After a nasty breakup, you expect your ex to block you on social media platforms. But when this happens selectively, you wonder what is happening. Why would your ex block you on WhatsApp but not Facebook?
The reasons can be as simple as your ex forgot to block you on Facebook or they are not active on Facebook. Whatever the reason for this is, you also need to know what you should do about it. How should you react? And, should you even react?
Let’s take a look at the options available to you.
- Ask your ex the reason. Give them a chance to explain. Use this opportunity to initiate contact with your ex and be on good terms with them.
- Don’t make this an excuse to start an argument with your ex. Respect their decision to block you as they deemed right. It’s after all their personal social media account and your ex is entirely within their rights to block you.

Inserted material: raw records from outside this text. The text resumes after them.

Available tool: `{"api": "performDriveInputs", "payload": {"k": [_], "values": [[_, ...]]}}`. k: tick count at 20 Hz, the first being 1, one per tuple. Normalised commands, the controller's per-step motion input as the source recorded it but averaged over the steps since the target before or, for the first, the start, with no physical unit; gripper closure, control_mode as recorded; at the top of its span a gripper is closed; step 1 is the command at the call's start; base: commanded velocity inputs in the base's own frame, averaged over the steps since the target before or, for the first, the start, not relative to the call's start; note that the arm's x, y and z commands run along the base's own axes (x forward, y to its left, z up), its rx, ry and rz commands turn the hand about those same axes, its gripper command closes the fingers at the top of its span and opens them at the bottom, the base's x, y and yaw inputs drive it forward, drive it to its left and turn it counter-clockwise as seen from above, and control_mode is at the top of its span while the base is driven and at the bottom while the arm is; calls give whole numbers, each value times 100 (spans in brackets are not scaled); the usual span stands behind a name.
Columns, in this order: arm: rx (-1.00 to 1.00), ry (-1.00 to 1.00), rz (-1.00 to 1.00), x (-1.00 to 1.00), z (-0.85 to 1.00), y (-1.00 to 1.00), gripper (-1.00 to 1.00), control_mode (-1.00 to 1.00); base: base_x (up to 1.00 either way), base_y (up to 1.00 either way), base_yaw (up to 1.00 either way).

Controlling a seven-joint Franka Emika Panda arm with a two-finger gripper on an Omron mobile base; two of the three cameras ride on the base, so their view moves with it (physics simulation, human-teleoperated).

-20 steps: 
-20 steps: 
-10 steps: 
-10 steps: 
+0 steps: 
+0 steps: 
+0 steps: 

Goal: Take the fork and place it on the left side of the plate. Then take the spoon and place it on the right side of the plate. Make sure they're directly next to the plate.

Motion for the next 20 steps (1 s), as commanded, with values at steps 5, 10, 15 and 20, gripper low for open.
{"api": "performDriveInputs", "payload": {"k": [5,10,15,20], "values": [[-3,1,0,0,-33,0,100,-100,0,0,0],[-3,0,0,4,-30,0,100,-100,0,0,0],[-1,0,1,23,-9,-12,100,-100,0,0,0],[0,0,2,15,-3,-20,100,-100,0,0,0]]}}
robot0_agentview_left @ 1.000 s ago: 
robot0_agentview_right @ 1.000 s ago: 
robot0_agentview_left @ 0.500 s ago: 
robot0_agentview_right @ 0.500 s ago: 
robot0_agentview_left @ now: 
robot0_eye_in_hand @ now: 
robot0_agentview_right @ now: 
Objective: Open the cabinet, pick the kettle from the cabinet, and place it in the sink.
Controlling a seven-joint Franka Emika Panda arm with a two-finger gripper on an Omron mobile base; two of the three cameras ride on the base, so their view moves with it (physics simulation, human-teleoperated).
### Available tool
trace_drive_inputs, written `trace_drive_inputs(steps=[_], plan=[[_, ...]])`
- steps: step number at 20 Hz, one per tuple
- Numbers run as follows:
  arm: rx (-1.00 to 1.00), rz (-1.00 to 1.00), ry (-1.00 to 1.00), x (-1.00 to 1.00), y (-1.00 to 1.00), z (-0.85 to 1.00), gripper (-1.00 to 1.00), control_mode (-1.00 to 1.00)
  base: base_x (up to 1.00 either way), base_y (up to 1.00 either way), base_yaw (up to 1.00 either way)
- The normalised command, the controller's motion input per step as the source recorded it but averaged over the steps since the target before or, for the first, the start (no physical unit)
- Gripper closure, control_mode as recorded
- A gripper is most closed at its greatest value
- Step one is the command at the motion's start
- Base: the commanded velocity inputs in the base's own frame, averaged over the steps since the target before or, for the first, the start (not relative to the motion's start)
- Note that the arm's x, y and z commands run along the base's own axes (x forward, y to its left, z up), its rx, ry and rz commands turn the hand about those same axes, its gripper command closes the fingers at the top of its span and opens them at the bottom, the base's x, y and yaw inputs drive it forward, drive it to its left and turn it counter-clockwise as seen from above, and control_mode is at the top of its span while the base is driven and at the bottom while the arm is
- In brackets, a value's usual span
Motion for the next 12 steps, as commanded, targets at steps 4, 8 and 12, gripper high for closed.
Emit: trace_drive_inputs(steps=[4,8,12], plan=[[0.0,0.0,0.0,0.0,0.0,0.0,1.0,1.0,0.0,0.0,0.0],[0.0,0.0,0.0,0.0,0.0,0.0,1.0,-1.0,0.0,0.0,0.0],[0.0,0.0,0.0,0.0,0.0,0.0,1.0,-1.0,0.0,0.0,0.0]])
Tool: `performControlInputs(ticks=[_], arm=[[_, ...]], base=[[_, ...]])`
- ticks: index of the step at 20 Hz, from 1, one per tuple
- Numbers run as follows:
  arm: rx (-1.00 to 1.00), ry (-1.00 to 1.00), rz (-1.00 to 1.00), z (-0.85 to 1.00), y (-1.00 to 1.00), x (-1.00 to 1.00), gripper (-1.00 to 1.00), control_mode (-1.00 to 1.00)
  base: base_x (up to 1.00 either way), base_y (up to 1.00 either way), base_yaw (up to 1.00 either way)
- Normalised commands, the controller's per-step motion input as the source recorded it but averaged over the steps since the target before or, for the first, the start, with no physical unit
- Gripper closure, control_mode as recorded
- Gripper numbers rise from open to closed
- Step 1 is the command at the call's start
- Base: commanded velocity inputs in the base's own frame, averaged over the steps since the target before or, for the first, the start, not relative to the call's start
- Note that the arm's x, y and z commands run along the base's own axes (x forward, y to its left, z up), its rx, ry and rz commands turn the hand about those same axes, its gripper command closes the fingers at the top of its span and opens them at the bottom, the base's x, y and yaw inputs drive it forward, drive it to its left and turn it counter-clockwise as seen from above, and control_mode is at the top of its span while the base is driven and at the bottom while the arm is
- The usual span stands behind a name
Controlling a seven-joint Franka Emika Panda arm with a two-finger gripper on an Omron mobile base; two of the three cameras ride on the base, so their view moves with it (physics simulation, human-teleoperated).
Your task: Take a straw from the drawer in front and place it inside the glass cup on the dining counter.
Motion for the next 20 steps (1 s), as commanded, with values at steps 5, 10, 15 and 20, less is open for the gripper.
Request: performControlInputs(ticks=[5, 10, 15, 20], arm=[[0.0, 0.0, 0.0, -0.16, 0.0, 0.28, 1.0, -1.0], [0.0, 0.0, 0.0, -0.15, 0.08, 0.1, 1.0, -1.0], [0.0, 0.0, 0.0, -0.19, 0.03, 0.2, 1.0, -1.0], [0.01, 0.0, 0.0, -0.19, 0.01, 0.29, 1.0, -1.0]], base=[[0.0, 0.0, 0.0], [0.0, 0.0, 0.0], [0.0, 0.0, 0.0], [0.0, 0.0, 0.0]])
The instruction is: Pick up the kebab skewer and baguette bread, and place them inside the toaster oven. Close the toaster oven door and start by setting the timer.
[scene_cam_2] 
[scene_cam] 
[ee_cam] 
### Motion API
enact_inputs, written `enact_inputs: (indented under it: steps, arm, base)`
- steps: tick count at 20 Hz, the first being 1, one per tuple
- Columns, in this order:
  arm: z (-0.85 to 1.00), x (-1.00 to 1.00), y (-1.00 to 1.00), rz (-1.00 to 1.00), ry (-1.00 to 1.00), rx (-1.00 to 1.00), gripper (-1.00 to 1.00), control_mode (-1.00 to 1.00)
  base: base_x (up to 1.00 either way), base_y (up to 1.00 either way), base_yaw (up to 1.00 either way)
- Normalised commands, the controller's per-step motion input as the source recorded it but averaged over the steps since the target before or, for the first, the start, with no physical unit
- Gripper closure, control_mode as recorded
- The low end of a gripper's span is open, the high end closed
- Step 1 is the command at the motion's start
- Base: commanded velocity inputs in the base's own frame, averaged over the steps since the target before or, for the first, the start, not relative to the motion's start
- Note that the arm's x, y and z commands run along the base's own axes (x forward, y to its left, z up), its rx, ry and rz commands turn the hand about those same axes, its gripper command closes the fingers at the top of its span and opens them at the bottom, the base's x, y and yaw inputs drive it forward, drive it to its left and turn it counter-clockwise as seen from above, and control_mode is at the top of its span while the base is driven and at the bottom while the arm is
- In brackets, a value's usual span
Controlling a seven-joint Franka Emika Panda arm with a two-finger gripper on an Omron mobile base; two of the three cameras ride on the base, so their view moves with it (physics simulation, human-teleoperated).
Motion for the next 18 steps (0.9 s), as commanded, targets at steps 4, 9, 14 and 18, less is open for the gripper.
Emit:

- Get your point across in the right way. Don’t beat around the bush and make it awkward for all concerned.
The Bottom Line
We hope that upon engaging with the blog’s content, you have gained a comprehensive understanding of the matter at hand and acquired valuable insights for its management. It is essential to maintain the perspective that being blocked by your former partner on WhatsApp should not be perceived as a catastrophic event. Remember that there were reasons behind the relationship ending.
If you find yourself in a situation where your ex has chosen to block you on WhatsApp, consider it as an opportunity to embrace a new chapter in your life. Focus on self-care, personal growth, and self-renewal. The world is vast, offering numerous possibilities for your journey ahead.